## MATERIALS PROVIDED
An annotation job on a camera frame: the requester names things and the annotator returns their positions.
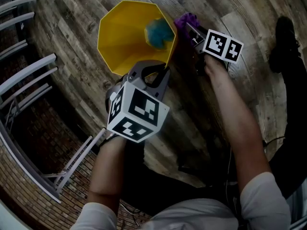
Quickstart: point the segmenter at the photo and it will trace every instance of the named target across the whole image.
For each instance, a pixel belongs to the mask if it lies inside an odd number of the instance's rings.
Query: black pants
[[[288,198],[307,177],[305,161],[307,150],[307,73],[301,58],[291,61],[282,72],[287,93],[287,127],[283,145],[270,161],[276,182]],[[193,198],[214,198],[234,210],[226,202],[225,186],[195,188],[184,182],[160,175],[143,164],[144,143],[127,142],[125,150],[125,176],[122,199],[137,209],[153,216],[163,209]],[[229,187],[231,195],[239,196],[236,186]]]

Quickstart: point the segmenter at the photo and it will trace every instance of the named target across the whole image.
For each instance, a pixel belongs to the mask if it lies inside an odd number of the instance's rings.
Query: person
[[[224,65],[205,56],[205,72],[235,158],[240,214],[230,209],[227,193],[218,189],[214,195],[226,197],[215,197],[207,190],[157,174],[142,163],[142,144],[115,137],[100,149],[88,203],[71,230],[116,229],[120,198],[154,215],[142,229],[289,229],[290,210],[285,198],[301,185],[307,173],[304,170],[306,149],[301,146],[305,128],[297,125],[298,120],[304,124],[307,117],[298,96],[305,88],[307,73],[288,18],[281,17],[277,22],[276,43],[270,67],[274,72],[281,72],[284,78],[288,124],[283,145],[270,162],[264,153],[260,127]]]

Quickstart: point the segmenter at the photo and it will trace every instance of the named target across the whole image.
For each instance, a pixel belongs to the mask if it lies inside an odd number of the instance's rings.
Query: forearm
[[[115,137],[101,147],[92,171],[88,202],[97,202],[117,212],[123,185],[126,139]]]
[[[260,127],[222,65],[206,69],[215,92],[224,128],[232,147],[239,190],[270,167],[265,157]]]

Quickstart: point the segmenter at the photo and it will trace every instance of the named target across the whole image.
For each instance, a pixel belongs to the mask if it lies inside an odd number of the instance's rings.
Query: blue object in bucket
[[[147,26],[148,43],[156,49],[165,49],[164,41],[172,42],[174,33],[164,18],[151,21]]]

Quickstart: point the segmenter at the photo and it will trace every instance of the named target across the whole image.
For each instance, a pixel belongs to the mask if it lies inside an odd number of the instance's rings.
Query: white t-shirt
[[[242,217],[250,230],[288,230],[290,210],[274,176],[265,172],[243,189]],[[71,230],[116,230],[117,217],[99,203],[86,204]],[[236,230],[231,210],[214,199],[199,198],[175,204],[141,226],[144,230]]]

## PROBLEM
Output the lines above verbatim, images excluded.

## EXERCISE SOLUTION
An annotation job on a camera frame: the requester names things and the annotator returns their positions.
Quickstart: point the segmenter at the photo and it will trace every instance of the named target across the whole image.
For each instance, a pixel belongs to the mask if it lies inside an odd number of the instance's rings.
Query: black pants
[[[288,198],[307,177],[305,161],[307,150],[307,73],[301,58],[291,61],[282,72],[287,93],[287,127],[283,145],[270,161],[276,182]],[[193,198],[214,198],[234,210],[226,202],[225,186],[195,188],[184,182],[160,175],[143,164],[144,143],[127,142],[125,150],[125,176],[122,199],[137,209],[153,216],[163,209]],[[229,187],[231,195],[239,196],[236,186]]]

Quickstart: point the segmenter at the photo and it will trace every instance of the named target across the whole image.
For each instance, a pixel belongs to the mask if it lies inside an odd number of the instance's rings.
Query: person
[[[224,65],[205,56],[205,72],[235,158],[240,214],[230,209],[227,193],[218,189],[214,195],[226,197],[215,197],[207,190],[157,174],[142,163],[142,144],[115,137],[100,149],[88,203],[71,230],[116,229],[120,198],[154,215],[142,229],[289,229],[290,210],[285,198],[301,185],[307,173],[304,170],[306,149],[301,146],[305,128],[297,125],[298,120],[304,124],[307,117],[298,96],[305,88],[307,73],[288,18],[281,17],[277,22],[276,43],[270,67],[274,72],[281,72],[284,78],[288,124],[283,145],[270,162],[264,153],[260,127]]]

Quickstart: point the segmenter at the photo and it will trace every instance of the named target across the whole image.
For each instance, a pixel belongs to the mask if it lies inside an odd number of the instance's rings.
Query: forearm
[[[115,137],[101,147],[92,171],[88,202],[97,202],[117,212],[123,185],[126,139]]]
[[[260,127],[222,65],[206,69],[215,92],[224,128],[232,147],[239,190],[270,167],[265,157]]]

Quickstart: point the segmenter at the photo and it will trace every instance of the named target across the whole image.
For each instance, a pixel belongs to the mask if it lies inside an odd number of the instance's rings.
Query: blue object in bucket
[[[147,26],[148,43],[156,49],[165,49],[164,41],[172,42],[174,33],[164,18],[151,21]]]

Quickstart: point the segmenter at the photo and it will trace every instance of the named target across the whole image.
For each instance, a pixel belongs to the mask if it lies inside an odd number of the instance's rings.
Query: white t-shirt
[[[242,217],[250,230],[288,230],[290,210],[274,176],[265,172],[243,189]],[[71,230],[116,230],[117,217],[99,203],[86,204]],[[236,230],[231,210],[214,199],[199,198],[175,204],[141,226],[144,230]]]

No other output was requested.